I didn't bother cleaning up the floors because the grout and/or substrate will cover the silicone blemishes. The water tank has an extra layer of silicone and is "dirty" as well but it doesn't matter. The outworld piece is missing a wall and the top: The wall has to be created separately to allow for connection from the initial test tube and to other "worlds" in the future. The top will be a lid with a hinge to allow for separate access into each of the units. This setup can hold 5 colonies or 4 colonies and 1 temp/humidity probe. 

 

In regards to the grout mold, I'm thinking of creating more surface area by pouring over a solid material placed beforehand in such a manner to create a subfloor.

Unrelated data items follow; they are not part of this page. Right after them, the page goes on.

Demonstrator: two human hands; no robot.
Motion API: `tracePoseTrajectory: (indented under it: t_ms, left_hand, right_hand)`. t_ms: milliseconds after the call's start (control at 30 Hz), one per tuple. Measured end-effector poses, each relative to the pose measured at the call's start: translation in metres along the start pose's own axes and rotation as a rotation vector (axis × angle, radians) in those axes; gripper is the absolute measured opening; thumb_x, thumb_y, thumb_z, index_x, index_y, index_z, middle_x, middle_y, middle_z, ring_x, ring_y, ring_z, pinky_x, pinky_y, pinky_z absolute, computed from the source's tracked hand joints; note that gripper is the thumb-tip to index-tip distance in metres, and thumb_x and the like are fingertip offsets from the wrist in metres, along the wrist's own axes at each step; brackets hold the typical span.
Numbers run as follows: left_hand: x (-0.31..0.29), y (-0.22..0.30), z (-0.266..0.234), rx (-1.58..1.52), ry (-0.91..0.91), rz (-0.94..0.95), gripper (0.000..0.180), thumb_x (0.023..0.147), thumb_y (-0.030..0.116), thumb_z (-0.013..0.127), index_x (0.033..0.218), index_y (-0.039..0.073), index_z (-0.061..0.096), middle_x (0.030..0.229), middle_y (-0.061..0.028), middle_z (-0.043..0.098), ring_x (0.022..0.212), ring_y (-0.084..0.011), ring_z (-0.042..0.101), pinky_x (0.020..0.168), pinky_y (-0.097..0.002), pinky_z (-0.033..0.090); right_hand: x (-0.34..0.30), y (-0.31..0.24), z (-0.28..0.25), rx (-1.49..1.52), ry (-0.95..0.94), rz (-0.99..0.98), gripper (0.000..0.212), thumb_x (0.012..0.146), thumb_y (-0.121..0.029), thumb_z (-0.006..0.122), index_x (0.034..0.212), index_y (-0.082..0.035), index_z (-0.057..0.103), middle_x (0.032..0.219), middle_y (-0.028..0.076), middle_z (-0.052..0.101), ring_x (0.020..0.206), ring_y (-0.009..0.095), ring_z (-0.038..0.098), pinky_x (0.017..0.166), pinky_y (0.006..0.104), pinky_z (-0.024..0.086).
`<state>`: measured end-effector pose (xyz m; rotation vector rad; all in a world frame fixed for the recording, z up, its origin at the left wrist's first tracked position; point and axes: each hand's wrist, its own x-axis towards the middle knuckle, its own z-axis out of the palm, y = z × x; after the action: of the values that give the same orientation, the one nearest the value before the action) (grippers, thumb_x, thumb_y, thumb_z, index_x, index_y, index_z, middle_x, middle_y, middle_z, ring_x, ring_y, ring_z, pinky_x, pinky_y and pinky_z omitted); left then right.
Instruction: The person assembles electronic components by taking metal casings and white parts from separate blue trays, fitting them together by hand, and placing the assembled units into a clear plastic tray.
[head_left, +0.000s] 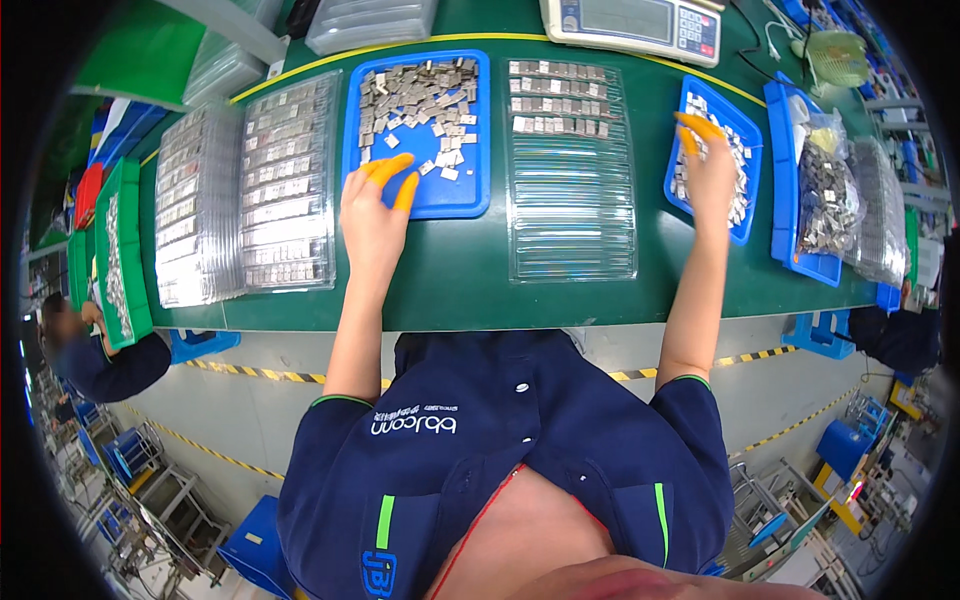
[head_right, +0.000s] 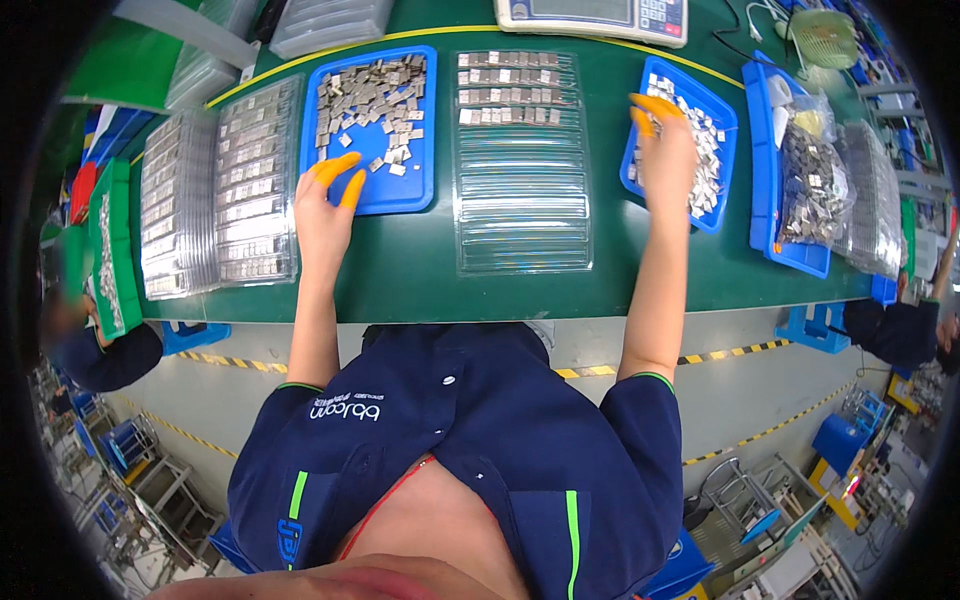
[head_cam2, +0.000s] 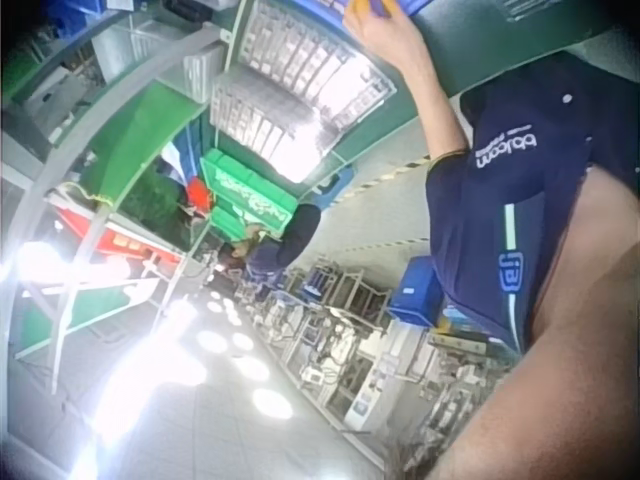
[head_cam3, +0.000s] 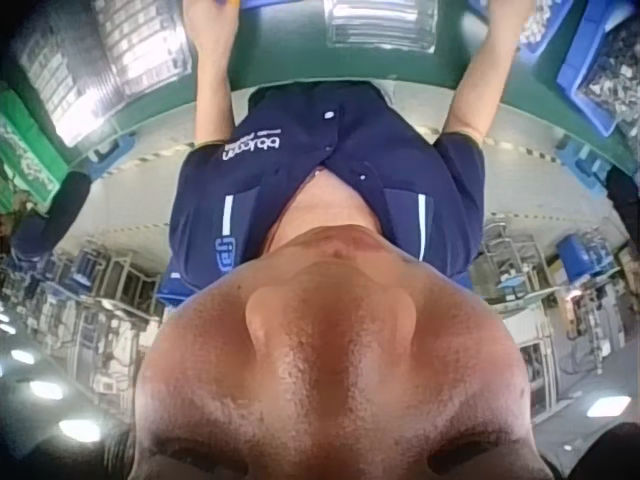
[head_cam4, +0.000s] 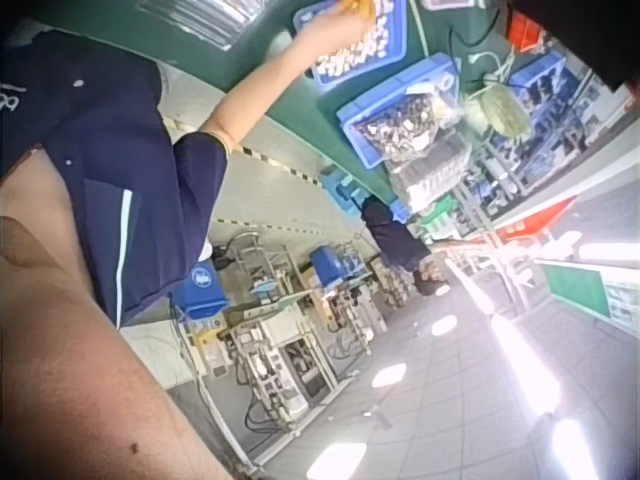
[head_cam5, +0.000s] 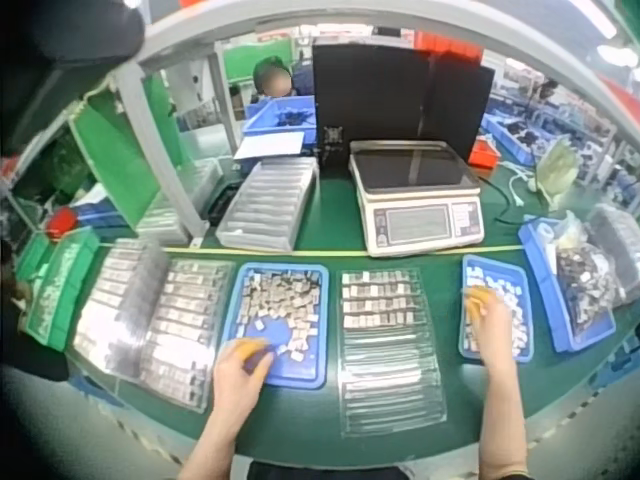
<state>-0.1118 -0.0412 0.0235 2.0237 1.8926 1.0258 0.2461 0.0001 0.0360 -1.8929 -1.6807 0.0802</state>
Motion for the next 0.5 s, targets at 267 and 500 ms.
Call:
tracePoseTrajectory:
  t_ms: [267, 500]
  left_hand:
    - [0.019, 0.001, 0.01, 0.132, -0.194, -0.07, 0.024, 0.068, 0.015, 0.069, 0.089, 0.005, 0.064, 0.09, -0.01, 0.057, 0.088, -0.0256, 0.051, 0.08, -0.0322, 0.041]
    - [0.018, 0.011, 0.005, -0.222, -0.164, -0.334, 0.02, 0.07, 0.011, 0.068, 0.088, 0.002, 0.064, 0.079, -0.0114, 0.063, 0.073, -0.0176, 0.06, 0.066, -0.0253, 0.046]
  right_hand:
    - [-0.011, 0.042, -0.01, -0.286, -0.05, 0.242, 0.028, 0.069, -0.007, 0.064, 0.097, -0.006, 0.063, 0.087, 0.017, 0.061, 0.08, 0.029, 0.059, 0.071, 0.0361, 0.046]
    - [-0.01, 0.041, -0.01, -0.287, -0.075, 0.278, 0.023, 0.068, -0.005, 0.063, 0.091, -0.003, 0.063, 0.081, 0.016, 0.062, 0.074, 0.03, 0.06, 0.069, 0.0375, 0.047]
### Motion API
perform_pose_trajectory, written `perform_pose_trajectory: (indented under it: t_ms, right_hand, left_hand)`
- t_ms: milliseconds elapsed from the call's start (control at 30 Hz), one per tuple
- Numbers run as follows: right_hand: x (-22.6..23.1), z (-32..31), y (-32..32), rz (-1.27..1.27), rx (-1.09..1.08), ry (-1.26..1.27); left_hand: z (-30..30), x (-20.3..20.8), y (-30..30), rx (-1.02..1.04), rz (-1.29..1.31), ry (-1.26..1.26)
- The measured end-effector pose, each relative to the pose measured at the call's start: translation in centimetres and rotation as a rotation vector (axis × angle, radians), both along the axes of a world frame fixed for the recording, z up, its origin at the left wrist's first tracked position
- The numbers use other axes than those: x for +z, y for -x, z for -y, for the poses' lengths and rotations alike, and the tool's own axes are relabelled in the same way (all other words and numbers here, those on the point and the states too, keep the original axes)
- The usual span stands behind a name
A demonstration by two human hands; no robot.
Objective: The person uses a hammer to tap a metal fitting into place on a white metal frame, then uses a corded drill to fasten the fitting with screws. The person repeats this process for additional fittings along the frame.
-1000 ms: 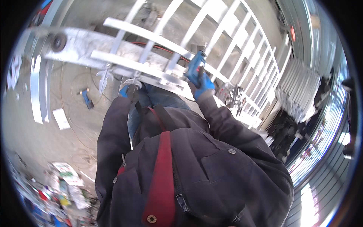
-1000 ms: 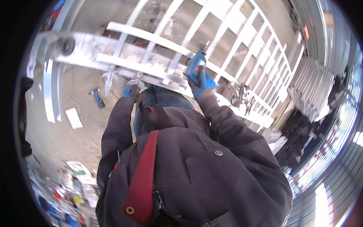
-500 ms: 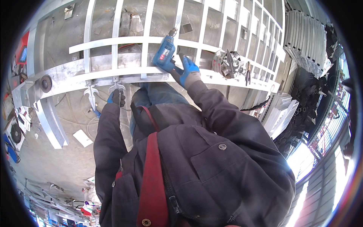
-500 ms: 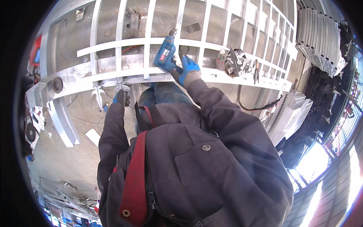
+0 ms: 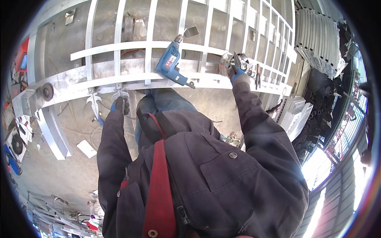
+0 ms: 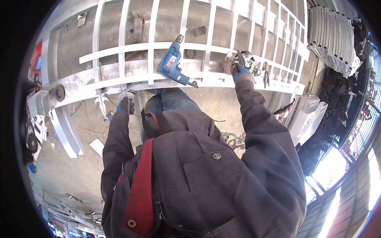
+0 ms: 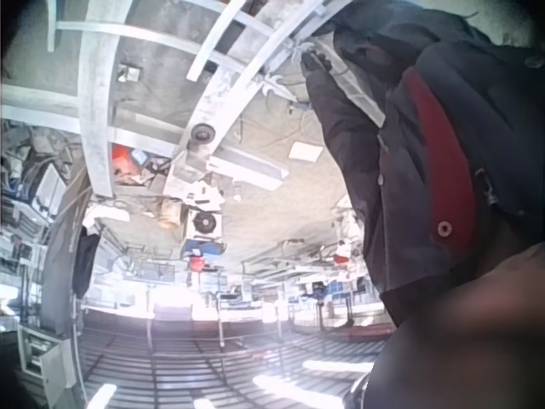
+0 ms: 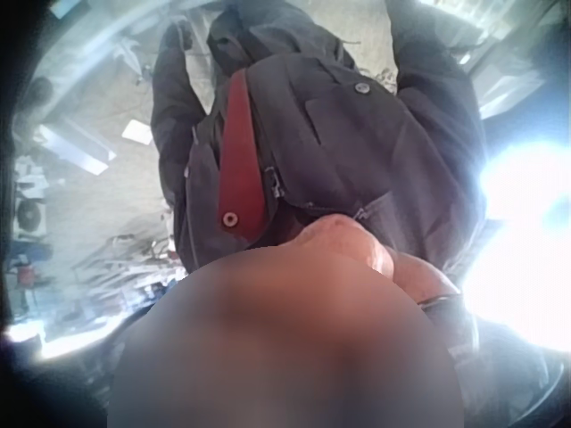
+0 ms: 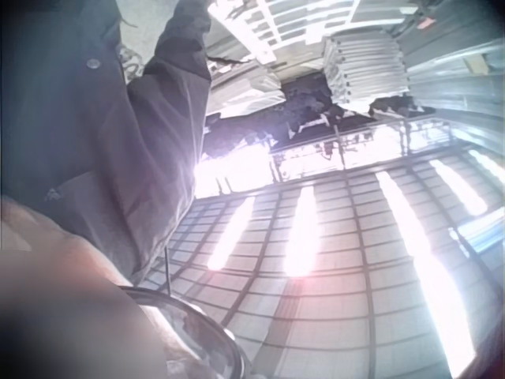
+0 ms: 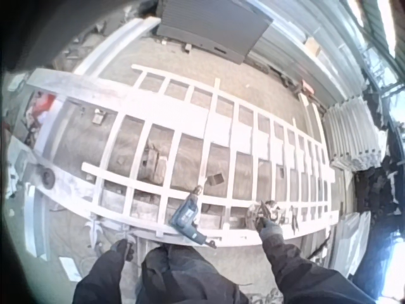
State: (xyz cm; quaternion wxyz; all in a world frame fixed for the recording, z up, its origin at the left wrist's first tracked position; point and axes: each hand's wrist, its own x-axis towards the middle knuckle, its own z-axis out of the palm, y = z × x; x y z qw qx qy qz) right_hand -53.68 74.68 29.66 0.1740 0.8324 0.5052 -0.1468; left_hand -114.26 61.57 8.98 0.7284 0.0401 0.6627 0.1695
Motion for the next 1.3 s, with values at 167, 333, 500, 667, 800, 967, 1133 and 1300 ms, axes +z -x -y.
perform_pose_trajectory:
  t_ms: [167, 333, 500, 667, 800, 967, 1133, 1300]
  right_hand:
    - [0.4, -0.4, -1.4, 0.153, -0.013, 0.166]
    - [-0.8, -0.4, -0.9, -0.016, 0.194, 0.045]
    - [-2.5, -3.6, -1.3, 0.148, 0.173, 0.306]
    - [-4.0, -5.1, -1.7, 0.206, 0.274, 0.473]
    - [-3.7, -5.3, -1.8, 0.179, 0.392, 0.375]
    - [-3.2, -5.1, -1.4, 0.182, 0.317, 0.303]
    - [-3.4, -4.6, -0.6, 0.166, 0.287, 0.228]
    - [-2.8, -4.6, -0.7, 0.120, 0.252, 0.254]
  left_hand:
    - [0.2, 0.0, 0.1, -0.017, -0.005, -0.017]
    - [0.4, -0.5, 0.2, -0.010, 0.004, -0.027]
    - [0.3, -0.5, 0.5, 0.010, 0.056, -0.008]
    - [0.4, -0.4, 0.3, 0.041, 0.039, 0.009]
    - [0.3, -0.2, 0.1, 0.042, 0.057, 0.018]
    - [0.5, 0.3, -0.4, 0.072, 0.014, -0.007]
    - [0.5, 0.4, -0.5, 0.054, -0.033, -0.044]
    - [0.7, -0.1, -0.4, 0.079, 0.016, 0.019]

So in the same cell, ants will be able to move around on the elevated grout "floor" and also be able to move under the floor on 3 sides of the cell, pressed against the glass. Bad idea? The main concern is collapse simply due to the limited amount of grout that each cell can hold. I'm thinking there isn't enough weight to warrant concern for structural collapse, please let me know if this sounds like a bad idea. 

 

All 5 units will have black paper slid between them to allow for a proper underground "environment" since I'm going to be turning the lights on and off. 

 

This is just a prototype so I appreciate any comments and/or suggestions for the future. Thanks for keeping up with this process to everyone who's reading this.